In win for open access, two major funders won't cover publishing in hybrid journals

Plan S, the open-access (OA) initiative launched by the European Commission and Science Europe in September, has gained two major new members. The Wellcome Trust and the Bill & Melinda Gates Foundation—two of the world's largest private foundations that support research—announced today they are joining a consortium of 11 European funding agencies in requiring their funded research to be immediately free for all to read on publication.

The two new partners add a lot of funding muscle to the effort to require scientists to publish their papers in journals that make their content free to the public, instead of charging subscriptions.
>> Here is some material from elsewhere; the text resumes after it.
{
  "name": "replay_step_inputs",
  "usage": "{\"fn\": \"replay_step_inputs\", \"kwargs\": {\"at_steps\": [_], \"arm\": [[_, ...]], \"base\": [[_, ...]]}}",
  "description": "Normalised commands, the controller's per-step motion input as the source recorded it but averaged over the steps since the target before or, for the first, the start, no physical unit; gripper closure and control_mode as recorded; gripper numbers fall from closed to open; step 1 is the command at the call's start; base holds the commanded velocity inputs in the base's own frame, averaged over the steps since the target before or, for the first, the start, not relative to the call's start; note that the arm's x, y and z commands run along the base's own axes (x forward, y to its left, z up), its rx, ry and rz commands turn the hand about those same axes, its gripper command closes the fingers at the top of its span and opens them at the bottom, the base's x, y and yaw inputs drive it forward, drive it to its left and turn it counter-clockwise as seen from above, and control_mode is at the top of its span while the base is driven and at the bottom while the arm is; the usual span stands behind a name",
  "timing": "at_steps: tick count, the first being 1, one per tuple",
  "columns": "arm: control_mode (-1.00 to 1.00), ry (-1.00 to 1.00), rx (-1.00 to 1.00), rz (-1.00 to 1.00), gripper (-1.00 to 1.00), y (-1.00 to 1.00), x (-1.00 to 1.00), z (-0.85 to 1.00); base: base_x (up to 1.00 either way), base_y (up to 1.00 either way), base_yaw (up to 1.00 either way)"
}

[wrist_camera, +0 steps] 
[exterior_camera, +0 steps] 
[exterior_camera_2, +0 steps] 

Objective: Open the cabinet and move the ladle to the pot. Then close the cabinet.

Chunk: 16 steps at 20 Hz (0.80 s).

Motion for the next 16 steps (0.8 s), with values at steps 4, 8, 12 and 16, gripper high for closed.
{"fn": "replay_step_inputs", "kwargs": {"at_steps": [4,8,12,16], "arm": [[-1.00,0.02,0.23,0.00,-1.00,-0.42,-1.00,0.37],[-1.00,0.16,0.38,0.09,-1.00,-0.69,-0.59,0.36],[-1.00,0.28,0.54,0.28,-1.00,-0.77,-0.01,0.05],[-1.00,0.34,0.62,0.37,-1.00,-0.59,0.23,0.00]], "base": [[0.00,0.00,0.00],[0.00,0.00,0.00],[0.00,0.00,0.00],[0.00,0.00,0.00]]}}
The existing Plan S coalition partners, represented by Science Europe, collectively spend about $8.7 billion on research. Wellcome, based in London, funds about $1.3 billion of biomedical research per year, whereas the Seattle, Washington–based Gates Foundation spends more than $1.2 billion on global health R&D.

The largest part of the policy change is that as of January 2020, Wellcome and Gates will no longer cover the cost of their grantees publishing in so-called hybrid OA journals, which have both subscription and free content. Most scientific journals now follow that hybrid business model, which allows authors to pay a fee if they want to make their articles OA. For the past decade, Wellcome has allowed its grantees to pay these fees, in part because it viewed them as a way to help publishers finance a switch in their business models to full OA. "We no longer believe it's a transition," says Robert Kiley, head of open research at Wellcome. "We're looking to bring about a change where all research is open access."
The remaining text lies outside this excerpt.